AUGUSTA, Ga. – Augusta National Golf Club announced three changes to its qualification criteria for the 2024 Masters.
The first is an additional invitation for the NCAA Division I individual men’s champion. Vanderbilt sophomore Gordon Sargent, who won last May at Grayhawk, was invited to play in this year’s event, and that will now be an automatic exemption moving forward – provided he remains an amateur for the Masters.
“That is a major amateur championship,” Masters chairman Fred Ridley said, “and I thought it was time that we acknowledged it. And we couldn’t be happier to have Gordon here this week; he’s a fine young man and a heck of a player. We are codifying that now going forward.”
Full-field tee times from the 87th Masters Tournament
The other two tweaks are more “administrative” in nature, Ridley said.
The players who qualify and are eligible for the previous year’s season-ending Tour Championship will be invited to the 2024 Masters.
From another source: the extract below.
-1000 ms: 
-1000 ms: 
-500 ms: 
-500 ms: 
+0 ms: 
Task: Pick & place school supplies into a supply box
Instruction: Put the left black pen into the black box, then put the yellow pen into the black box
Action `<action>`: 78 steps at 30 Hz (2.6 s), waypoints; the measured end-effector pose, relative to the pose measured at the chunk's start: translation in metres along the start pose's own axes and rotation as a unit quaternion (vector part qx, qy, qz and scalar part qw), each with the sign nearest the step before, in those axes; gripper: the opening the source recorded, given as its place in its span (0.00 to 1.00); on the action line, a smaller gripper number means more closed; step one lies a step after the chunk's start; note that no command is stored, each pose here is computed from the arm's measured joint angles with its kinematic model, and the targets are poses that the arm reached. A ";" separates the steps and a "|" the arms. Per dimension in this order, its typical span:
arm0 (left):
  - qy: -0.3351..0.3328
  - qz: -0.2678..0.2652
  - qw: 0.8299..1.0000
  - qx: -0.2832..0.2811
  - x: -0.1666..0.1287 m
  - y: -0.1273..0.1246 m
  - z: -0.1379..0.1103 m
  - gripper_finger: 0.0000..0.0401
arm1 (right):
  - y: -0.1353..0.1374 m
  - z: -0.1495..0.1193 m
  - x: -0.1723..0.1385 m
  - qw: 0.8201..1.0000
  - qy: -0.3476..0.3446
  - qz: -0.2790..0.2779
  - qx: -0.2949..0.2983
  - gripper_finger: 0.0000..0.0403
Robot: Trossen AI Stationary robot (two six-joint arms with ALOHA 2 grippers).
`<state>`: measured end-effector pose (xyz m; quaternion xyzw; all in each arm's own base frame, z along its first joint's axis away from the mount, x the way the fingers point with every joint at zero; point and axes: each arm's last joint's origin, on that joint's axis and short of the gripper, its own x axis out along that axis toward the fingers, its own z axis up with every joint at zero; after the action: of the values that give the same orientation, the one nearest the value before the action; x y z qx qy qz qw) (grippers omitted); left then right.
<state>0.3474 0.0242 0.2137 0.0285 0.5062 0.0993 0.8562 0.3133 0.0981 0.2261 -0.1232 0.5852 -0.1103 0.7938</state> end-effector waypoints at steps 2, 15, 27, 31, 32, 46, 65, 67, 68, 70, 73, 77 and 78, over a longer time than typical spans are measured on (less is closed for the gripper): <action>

That would close a potential loophole for a player such as Talor Gooch, who qualified for East Lake via the top 30 in FedExCup points but then defected to LIV Golf last summer and was thus deemed ineligible to compete in the Tour’s postseason. (It’s worth noting that Gooch also would have been eligible for the Masters through his top-50 world ranking.)
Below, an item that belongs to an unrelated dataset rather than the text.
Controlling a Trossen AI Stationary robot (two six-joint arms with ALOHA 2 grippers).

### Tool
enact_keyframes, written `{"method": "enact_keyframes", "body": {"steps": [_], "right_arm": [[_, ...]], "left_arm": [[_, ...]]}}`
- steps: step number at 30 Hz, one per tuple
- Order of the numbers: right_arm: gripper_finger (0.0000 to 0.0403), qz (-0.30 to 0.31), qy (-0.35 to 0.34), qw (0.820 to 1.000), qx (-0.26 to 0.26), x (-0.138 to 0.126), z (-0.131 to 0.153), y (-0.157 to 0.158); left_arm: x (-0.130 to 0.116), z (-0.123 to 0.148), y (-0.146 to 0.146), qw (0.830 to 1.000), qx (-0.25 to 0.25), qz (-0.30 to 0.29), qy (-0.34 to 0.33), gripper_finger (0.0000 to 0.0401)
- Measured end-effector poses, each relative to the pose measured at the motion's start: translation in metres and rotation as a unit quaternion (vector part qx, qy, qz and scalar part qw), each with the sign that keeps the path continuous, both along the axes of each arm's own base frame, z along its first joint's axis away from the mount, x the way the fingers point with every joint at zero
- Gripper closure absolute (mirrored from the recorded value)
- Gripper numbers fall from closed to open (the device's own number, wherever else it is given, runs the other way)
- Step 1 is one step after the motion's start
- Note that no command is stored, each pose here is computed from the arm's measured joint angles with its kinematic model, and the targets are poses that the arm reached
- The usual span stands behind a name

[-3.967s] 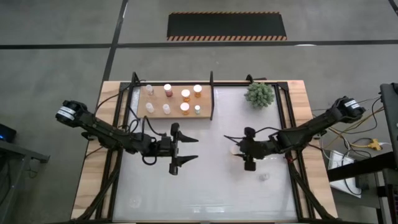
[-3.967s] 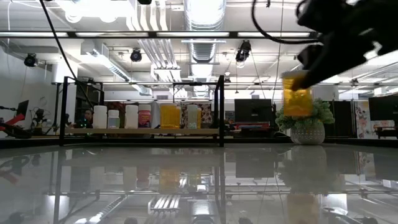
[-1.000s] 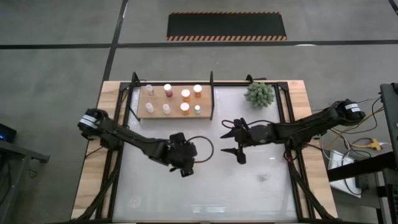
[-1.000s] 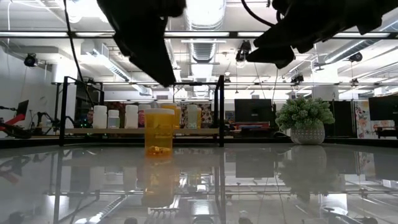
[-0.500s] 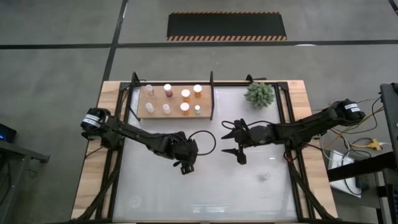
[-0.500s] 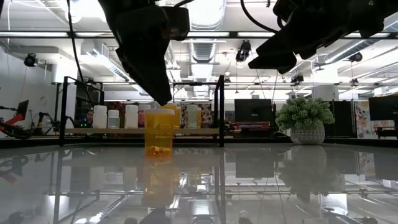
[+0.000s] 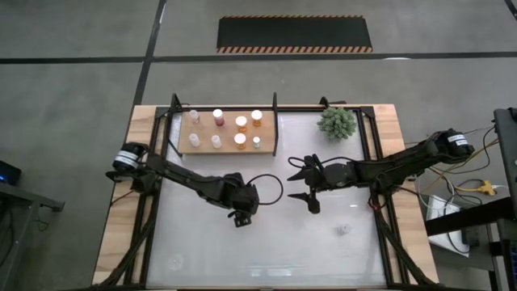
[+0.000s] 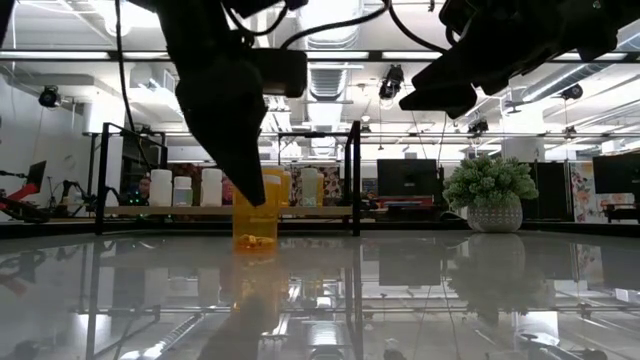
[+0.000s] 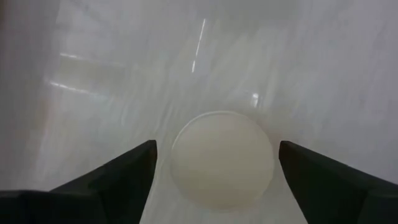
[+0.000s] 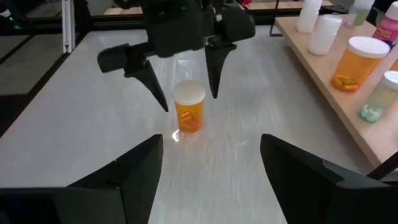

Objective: Pick and place medicine bottles onto shelf by color
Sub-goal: Put the orange pill bottle on the shelf

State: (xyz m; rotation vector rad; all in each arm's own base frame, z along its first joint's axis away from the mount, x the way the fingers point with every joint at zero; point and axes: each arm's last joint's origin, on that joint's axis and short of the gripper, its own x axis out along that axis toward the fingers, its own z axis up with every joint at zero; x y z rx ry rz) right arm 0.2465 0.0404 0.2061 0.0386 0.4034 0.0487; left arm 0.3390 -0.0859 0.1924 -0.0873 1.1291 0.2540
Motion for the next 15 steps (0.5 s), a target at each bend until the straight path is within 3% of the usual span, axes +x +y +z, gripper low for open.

The club also confirmed that it will invite winners of full-point PGA Tour events this fall.
Augusta’s decision to continue to rely on the top 50 in the world ranking could limit the number of LIV Golf members who participate next year. The rival circuit’s application to receive OWGR points is currently under review.
Ridley said there have been ongoing discussions to ensure that the Masters field is “representative of the best players in the world” and was looking at other pathways for qualification on the other world tours.
“Our conclusion for the time being is that the Official World Golf Ranking, it’s a really good way to invite players,” he said. “It’s an objective criteria based on data-driven analytics, and it’s consistently applied. I think most would agree it’s a good system.”